═════ PROVIDED DATA
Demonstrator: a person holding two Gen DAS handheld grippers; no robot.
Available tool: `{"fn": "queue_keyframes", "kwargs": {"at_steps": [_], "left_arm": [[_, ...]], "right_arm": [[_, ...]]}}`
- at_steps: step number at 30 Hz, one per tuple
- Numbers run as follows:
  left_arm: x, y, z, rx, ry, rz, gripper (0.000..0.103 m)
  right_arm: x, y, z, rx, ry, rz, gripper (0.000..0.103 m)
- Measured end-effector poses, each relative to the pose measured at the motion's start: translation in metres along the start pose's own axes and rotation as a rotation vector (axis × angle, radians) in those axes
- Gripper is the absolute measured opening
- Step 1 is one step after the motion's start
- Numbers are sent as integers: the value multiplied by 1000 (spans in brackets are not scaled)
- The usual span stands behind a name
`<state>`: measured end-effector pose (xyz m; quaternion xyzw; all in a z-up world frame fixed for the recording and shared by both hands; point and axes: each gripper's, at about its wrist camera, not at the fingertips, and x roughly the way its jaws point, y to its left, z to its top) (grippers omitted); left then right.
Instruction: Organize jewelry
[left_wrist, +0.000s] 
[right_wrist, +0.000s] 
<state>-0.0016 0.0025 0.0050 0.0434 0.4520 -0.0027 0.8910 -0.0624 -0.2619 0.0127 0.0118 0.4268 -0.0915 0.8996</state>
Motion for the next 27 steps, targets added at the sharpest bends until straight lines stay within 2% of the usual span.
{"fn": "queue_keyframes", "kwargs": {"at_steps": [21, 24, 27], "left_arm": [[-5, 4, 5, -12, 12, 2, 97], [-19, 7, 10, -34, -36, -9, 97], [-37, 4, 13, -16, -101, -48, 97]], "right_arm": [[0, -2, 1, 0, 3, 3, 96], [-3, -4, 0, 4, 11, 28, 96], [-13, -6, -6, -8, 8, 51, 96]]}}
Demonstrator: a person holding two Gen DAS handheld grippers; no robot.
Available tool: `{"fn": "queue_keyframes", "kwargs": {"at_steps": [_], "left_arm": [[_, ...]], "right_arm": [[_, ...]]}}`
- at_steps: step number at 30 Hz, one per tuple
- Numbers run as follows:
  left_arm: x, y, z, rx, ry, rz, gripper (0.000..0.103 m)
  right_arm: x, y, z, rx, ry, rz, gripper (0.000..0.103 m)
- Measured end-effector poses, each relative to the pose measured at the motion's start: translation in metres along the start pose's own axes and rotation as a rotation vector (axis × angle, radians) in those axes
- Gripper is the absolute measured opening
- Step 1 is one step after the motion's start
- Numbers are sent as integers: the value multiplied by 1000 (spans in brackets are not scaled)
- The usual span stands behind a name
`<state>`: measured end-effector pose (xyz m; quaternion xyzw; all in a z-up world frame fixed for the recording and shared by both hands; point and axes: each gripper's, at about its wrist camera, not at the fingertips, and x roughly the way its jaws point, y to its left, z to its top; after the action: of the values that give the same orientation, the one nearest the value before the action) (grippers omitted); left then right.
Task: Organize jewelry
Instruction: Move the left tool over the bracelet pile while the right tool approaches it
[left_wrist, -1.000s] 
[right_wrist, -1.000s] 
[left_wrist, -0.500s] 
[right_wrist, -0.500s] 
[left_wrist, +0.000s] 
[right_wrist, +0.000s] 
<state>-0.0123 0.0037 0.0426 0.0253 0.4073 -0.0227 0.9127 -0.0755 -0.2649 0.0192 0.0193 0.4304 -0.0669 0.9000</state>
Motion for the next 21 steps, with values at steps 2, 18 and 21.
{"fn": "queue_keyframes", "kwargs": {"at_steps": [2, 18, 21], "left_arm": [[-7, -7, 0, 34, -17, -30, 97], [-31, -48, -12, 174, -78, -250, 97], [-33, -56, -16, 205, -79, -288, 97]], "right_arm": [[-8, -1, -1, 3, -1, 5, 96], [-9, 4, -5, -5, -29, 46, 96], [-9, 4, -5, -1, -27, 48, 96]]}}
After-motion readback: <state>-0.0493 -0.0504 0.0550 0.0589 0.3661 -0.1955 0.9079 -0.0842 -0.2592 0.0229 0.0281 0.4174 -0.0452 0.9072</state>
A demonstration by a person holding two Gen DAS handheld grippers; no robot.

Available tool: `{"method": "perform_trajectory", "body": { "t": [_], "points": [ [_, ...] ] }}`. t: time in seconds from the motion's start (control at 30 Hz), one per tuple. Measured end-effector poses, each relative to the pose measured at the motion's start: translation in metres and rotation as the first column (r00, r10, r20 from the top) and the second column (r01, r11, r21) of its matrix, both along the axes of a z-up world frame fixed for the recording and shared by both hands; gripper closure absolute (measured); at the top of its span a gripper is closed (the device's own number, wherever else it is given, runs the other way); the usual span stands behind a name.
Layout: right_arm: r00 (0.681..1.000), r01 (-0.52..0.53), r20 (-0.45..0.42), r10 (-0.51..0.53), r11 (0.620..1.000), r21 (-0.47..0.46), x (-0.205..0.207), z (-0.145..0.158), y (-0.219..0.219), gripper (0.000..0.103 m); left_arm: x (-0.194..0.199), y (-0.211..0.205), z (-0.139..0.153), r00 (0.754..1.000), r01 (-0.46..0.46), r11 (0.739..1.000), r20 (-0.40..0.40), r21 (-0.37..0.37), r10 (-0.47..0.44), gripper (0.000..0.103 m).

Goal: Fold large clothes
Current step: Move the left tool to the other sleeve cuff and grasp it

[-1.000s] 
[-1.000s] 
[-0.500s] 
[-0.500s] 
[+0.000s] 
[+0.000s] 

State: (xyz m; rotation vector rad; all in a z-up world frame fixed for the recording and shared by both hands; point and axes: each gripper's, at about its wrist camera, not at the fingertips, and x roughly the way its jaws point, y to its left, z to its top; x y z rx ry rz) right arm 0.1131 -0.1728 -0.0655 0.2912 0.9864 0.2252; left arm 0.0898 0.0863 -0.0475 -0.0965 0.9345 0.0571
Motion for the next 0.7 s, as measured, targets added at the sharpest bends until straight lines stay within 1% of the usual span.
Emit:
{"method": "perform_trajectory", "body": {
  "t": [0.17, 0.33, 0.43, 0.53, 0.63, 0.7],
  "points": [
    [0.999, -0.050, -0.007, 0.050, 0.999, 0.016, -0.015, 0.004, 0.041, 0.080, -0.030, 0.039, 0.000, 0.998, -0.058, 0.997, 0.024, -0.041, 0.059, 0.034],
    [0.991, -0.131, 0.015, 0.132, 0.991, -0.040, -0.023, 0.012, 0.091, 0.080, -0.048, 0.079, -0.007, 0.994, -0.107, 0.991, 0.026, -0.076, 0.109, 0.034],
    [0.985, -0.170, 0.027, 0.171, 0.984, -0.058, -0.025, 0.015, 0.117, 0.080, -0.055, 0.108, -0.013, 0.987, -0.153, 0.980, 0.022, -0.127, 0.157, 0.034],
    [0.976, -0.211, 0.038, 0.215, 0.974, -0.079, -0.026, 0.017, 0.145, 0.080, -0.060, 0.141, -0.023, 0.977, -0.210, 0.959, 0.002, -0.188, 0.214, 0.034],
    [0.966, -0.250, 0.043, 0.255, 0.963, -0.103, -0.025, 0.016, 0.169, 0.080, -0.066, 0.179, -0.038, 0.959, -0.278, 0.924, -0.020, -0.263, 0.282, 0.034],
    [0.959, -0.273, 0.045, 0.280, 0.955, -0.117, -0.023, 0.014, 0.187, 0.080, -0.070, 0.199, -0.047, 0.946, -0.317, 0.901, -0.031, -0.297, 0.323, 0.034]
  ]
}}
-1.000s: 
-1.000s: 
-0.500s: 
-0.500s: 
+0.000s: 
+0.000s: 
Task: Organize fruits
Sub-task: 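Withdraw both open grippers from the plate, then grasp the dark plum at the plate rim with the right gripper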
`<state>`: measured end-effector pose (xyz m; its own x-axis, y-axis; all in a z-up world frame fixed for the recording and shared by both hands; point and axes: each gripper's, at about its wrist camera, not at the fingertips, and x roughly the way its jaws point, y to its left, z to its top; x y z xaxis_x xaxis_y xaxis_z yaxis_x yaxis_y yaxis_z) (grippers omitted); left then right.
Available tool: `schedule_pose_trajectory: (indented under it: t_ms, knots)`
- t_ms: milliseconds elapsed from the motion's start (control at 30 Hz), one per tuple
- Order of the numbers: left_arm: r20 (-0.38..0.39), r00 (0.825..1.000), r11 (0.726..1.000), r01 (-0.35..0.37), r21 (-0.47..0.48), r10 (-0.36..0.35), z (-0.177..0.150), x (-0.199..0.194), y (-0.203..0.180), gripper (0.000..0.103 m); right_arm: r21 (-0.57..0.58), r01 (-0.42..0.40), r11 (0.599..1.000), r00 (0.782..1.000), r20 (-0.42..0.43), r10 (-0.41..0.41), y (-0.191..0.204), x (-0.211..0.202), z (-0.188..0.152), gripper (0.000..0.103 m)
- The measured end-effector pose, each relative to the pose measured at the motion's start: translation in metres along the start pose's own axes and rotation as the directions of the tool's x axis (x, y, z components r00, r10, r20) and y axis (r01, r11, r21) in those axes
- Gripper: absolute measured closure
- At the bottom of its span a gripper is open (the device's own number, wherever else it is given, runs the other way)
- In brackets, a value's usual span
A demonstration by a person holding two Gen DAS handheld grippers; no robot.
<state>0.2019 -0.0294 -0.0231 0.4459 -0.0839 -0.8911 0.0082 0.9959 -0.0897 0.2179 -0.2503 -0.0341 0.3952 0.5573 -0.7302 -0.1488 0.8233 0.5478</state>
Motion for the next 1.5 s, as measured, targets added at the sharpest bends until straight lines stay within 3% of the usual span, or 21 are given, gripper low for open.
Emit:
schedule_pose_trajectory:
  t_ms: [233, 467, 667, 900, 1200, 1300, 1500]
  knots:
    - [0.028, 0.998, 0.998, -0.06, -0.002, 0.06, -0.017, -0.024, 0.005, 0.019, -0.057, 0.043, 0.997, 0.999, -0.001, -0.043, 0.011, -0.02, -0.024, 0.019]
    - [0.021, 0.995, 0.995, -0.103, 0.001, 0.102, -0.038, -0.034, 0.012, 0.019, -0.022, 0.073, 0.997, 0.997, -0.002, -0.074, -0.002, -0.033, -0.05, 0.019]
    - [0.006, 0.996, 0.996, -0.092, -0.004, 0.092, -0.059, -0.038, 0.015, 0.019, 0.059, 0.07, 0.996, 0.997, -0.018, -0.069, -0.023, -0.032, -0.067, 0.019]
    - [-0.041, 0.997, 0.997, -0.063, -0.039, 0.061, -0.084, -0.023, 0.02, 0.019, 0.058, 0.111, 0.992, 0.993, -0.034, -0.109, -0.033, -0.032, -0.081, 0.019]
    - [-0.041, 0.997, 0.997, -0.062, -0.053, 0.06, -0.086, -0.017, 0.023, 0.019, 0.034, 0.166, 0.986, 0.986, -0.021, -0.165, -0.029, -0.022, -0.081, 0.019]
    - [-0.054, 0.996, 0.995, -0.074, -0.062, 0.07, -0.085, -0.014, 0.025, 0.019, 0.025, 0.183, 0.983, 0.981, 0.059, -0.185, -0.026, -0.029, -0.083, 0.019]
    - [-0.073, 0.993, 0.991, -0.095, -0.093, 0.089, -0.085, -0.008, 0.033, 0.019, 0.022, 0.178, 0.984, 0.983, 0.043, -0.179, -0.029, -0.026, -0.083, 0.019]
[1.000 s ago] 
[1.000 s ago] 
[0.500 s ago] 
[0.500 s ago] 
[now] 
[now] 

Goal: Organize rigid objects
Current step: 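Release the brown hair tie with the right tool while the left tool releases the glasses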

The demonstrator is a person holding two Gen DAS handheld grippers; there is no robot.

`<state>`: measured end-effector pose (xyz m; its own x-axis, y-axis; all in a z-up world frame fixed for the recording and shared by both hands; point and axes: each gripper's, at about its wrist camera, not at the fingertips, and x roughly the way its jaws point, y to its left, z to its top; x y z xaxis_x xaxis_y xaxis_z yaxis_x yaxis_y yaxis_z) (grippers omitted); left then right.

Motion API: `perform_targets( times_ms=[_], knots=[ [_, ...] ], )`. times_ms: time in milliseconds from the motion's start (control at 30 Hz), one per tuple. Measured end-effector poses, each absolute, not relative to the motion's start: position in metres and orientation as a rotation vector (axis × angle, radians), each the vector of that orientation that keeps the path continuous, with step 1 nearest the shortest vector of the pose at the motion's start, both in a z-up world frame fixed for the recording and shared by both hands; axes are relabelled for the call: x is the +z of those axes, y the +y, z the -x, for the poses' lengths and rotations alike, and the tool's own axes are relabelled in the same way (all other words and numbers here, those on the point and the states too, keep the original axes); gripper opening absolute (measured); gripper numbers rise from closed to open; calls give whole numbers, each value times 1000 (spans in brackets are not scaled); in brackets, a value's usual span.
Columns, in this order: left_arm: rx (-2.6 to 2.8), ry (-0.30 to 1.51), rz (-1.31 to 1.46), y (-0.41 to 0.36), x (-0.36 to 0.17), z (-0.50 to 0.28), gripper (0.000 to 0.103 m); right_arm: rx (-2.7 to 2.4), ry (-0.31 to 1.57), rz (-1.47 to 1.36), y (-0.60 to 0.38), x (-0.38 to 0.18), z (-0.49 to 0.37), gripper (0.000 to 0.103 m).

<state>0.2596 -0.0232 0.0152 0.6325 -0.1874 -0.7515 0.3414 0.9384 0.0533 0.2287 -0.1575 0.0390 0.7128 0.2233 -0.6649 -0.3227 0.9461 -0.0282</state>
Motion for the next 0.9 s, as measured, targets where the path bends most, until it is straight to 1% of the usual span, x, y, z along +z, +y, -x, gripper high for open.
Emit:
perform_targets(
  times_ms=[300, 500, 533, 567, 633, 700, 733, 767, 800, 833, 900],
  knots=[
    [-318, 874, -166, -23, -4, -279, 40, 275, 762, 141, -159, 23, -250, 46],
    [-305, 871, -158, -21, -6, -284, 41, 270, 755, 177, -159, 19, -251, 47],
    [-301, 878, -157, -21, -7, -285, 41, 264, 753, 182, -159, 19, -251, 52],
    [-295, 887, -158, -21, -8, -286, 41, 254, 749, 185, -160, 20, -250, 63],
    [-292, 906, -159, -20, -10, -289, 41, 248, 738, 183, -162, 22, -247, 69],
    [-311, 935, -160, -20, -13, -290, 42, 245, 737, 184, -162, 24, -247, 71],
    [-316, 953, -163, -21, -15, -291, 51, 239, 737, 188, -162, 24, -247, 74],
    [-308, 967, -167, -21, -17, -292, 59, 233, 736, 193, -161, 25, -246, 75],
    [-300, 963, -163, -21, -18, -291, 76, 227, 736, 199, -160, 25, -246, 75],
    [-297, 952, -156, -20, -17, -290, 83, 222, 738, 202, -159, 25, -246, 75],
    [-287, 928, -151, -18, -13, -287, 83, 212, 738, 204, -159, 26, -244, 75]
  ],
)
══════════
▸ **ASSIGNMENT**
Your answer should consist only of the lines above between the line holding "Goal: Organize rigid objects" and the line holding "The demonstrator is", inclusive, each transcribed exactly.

▸ **RESULT**
Goal: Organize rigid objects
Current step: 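Release the brown hair tie with the right tool while the left tool releases the glasses
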
The demonstrator is a person holding two Gen DAS handheld grippers; there is no robot.

This output has come to an end.